National and Local Environmental Groups, Native American and Fishing Groups Join in Opposition to Draft BOR Plan for Klamath Basin
Twenty-four conservation, Native American, fishing, and physician's groups, representing millions of citizens, sent Interior Secretary Gale Norton a letter this week expressing their concerns with the administration's plans for the Klamath Basin. Specifically, the letter called on the administration to abandon its proposed ten-year water management and operations plan for the Klamath Project and issue a plan that would not drive endangered species to extinction.
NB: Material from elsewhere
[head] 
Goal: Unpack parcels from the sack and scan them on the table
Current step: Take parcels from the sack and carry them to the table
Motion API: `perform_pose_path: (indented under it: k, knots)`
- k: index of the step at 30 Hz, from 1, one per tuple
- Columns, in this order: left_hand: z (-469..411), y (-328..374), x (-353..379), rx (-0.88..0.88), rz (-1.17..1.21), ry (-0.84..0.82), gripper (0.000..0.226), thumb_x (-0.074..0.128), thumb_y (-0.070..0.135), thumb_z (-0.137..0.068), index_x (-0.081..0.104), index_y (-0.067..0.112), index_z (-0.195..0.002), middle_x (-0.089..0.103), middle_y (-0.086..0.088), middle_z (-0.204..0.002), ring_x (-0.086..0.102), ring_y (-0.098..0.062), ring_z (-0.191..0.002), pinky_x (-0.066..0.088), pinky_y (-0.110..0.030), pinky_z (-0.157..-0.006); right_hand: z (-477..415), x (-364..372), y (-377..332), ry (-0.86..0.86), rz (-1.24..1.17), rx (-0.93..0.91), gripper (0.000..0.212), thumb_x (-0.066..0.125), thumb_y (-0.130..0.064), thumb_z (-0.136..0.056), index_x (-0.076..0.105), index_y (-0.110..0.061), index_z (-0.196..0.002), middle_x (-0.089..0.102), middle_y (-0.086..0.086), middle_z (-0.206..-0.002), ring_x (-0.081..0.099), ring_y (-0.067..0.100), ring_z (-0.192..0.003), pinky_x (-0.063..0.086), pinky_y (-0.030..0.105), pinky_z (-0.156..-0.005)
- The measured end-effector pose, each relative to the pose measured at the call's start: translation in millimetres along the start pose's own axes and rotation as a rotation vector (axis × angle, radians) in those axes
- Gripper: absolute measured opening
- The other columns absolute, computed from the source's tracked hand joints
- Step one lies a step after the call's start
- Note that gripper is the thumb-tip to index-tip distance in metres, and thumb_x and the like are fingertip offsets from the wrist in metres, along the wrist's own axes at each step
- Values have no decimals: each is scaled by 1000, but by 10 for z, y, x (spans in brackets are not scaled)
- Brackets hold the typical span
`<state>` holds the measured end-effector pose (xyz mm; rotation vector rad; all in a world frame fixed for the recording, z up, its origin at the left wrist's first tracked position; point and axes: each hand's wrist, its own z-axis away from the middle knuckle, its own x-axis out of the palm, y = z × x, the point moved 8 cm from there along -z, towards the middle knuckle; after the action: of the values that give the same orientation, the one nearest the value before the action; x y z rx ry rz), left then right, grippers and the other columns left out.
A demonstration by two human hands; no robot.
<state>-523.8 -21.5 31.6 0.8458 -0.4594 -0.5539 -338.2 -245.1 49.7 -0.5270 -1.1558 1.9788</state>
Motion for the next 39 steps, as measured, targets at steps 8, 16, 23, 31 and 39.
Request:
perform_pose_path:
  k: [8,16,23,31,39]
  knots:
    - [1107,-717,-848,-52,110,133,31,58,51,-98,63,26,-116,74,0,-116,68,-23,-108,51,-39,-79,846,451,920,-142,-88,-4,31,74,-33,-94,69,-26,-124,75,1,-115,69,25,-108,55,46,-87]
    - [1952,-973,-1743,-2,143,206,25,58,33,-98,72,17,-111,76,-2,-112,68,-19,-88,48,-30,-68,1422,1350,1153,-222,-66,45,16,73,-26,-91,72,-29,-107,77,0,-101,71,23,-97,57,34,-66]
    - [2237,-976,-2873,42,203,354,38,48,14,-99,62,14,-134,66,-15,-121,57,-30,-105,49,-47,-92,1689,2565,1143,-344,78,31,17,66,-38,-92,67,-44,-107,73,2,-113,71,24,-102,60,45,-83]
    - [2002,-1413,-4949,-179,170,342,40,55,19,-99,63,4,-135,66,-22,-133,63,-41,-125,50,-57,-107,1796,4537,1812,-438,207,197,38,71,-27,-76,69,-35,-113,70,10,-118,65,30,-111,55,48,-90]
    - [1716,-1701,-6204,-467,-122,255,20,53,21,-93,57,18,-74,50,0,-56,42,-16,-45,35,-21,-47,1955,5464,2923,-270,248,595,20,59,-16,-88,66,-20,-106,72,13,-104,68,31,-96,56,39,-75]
Their concerns are twofold: First, that the plan would deny needed water to the endangered fish and wildlife in the basin, and second, that it proposes a radical legal theory that seeks to overrule the Endangered Species Act in the Klamath and throughout the West.
"This plan is a direct attack on the fundamental principles of the ESA and a threat to fish and wildlife conservation everywhere," said Susan Holmes of Earthjustice. "If the Bureau of Reclamation fails to recognize its obligations under the ESA, it could have implications for efforts to protect and restore endangered species on the Rio Grande, Upper Colorado River and in salmon-producing rivers throughout the Pacific Northwest."
The plan, which would cover water operations for the next ten years, proposes a legal theory that the Bureau of Reclamation has an obligation to provide full water deliveries to irrigators on the Klamath Project, regardless of the needs of endangered species, tribal trust agreements, or other laws. This theory is directly contradicted by every decision issued by every federal court that has addressed the Klamath Project and the Endangered Species Act.
The plan also runs counter to the recommendations in the National Academy of Sciences Interim Review on the Klamath, which warned that taking lake levels and river flows down to the level that is requested in this plan would result in "undocumented risk" to endangered species. Conservationists worry the administration may use parts of the NAS review that it agrees with to justify turning back the clock on restoration efforts in the Klamath Basin, while ignoring the conclusions that it dislikes.
"The National Academy of Science review showed that the Klamath Basin suffers from severe environmental problems," said Holmes. "The administration needs to deal with them, not play games with the ESA."